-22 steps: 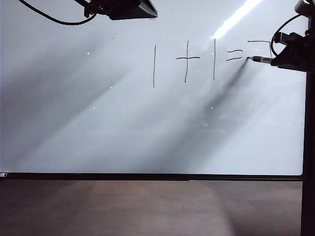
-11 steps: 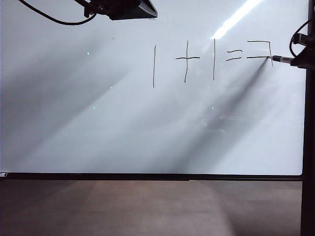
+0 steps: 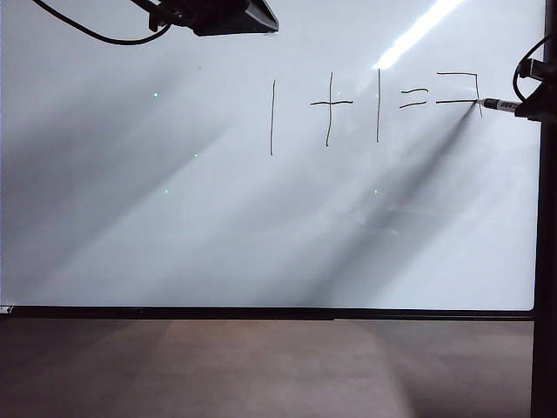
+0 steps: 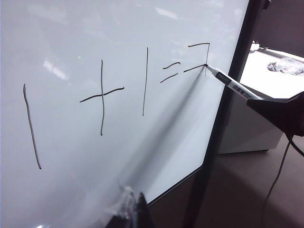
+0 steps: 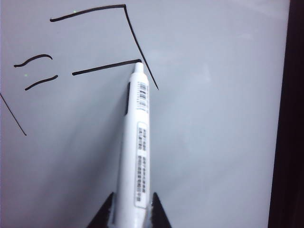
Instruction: Reach to the right to find the marker pen, pick it up, and write the answer to the math problem on the whiteboard.
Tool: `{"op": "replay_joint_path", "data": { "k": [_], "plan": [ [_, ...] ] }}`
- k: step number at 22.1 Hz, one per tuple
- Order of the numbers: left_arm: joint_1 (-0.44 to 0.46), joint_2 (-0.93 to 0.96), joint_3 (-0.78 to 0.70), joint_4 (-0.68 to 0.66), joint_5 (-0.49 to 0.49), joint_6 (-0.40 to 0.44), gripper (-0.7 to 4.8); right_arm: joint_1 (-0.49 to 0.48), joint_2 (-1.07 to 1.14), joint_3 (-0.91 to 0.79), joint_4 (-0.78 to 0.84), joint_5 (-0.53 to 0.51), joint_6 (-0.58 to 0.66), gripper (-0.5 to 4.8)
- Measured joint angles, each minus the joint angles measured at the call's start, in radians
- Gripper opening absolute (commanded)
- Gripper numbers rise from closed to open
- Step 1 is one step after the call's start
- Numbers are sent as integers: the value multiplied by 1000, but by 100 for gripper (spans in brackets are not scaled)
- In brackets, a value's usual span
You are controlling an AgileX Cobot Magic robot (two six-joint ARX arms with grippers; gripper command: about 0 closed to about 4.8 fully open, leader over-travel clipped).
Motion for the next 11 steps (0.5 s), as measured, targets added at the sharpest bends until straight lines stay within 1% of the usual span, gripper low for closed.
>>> {"op": "replay_joint_path", "data": {
  "k": [4,11],
  "plan": [
    [0,0,0,0,0,0,-5,6,-9,-1,-7,-5,5,-7],
    [0,0,0,-2,0,0,-5,60,-62,-32,2,-11,6,-7]
  ]
}}
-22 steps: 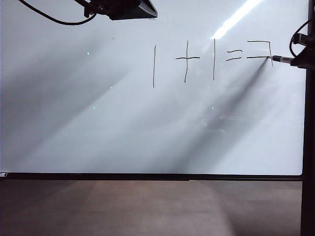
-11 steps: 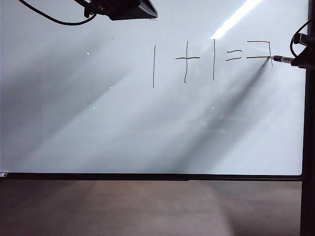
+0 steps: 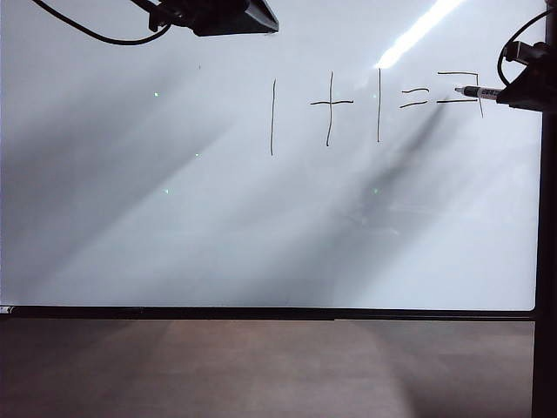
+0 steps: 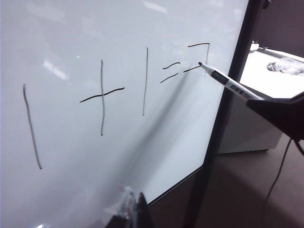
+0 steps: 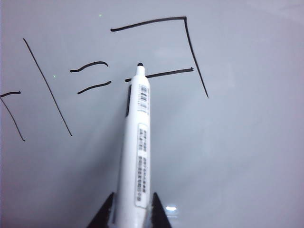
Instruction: Reach to the right to find the marker pen, pick it up, and write the answer to the math problem on the whiteboard.
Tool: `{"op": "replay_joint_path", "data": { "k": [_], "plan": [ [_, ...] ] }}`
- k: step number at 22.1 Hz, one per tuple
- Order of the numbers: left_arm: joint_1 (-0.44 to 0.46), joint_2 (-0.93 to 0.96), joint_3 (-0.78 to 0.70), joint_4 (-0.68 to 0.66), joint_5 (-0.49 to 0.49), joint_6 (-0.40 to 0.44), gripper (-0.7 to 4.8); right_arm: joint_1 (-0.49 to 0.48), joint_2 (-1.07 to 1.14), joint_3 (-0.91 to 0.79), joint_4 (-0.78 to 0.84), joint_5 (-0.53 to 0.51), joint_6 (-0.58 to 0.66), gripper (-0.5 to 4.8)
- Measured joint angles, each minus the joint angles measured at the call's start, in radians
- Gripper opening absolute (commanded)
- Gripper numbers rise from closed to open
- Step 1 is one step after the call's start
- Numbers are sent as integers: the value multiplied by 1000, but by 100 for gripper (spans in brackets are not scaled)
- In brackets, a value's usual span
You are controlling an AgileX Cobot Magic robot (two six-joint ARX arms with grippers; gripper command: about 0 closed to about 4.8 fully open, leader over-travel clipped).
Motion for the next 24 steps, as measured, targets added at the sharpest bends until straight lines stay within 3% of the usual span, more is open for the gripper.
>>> {"op": "replay_joint_path", "data": {
  "k": [8,24],
  "plan": [
    [0,0,0,-6,0,0,-5,72,-2,-1,0,40,0,-7],
    [0,0,0,-10,-2,0,-4,83,29,2,-1,76,-11,-7]
  ]
}}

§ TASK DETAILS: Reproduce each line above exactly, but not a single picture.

§ ANSWER BELOW:
-22 steps: 
-11 steps: 
+0 steps: 
+0 steps: 
+0 steps: 
Instruction: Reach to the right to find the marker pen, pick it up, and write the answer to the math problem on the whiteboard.
Tool: `{"op": "replay_joint_path", "data": { "k": [_], "plan": [ [_, ...] ] }}`
- k: step number at 22.1 Hz, one per tuple
- Order of the numbers: left_arm: joint_1 (-0.44 to 0.46), joint_2 (-0.93 to 0.96), joint_3 (-0.78 to 0.70), joint_4 (-0.68 to 0.66), joint_5 (-0.49 to 0.49), joint_6 (-0.40 to 0.44), gripper (-0.7 to 4.8); right_arm: joint_1 (-0.49 to 0.48), joint_2 (-1.07 to 1.14), joint_3 (-0.91 to 0.79), joint_4 (-0.78 to 0.84), joint_5 (-0.53 to 0.51), joint_6 (-0.58 to 0.66), gripper (-0.5 to 4.8)
- Measured joint angles, each minus the joint angles measured at the call's start, in radians
- Gripper opening absolute (commanded)
- Gripper numbers rise from closed to open
- Step 1 is one step after the call's start
- Numbers are sent as integers: the value multiplied by 1000, but by 100 for gripper (spans in brackets are not scaled)
- In brackets, a value's usual span
You are controlling an AgileX Cobot Magic robot (two six-joint ARX arms with grippers; gripper command: about 0 closed to about 4.8 fully open, leader over-travel clipped).
Motion for the next 11 steps (0.5 s), as measured, targets added at the sharpest bends until straight lines stay within 1% of the usual span, gripper low for closed.
>>> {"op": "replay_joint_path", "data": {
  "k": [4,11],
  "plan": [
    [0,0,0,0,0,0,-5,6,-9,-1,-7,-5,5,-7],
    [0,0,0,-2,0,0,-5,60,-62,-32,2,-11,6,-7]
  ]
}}
-22 steps: 
-11 steps: 
+0 steps: 
+0 steps: 
+0 steps: 
Instruction: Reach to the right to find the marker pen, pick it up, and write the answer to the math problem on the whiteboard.
Tool: `{"op": "replay_joint_path", "data": { "k": [_], "plan": [ [_, ...] ] }}`
- k: step number at 22.1 Hz, one per tuple
- Order of the numbers: left_arm: joint_1 (-0.44 to 0.46), joint_2 (-0.93 to 0.96), joint_3 (-0.78 to 0.70), joint_4 (-0.68 to 0.66), joint_5 (-0.49 to 0.49), joint_6 (-0.40 to 0.44), gripper (-0.7 to 4.8); right_arm: joint_1 (-0.49 to 0.48), joint_2 (-1.07 to 1.14), joint_3 (-0.91 to 0.79), joint_4 (-0.78 to 0.84), joint_5 (-0.53 to 0.51), joint_6 (-0.58 to 0.66), gripper (-0.5 to 4.8)
- Measured joint angles, each minus the joint angles measured at the call's start, in radians
- Gripper opening absolute (commanded)
- Gripper numbers rise from closed to open
- Step 1 is one step after the call's start
- Numbers are sent as integers: the value multiplied by 1000, but by 100 for gripper (spans in brackets are not scaled)
- In brackets, a value's usual span
You are controlling an AgileX Cobot Magic robot (two six-joint ARX arms with grippers; gripper command: about 0 closed to about 4.8 fully open, leader over-travel clipped).
Motion for the next 24 steps, as measured, targets added at the sharpest bends until straight lines stay within 3% of the usual span, more is open for the gripper.
>>> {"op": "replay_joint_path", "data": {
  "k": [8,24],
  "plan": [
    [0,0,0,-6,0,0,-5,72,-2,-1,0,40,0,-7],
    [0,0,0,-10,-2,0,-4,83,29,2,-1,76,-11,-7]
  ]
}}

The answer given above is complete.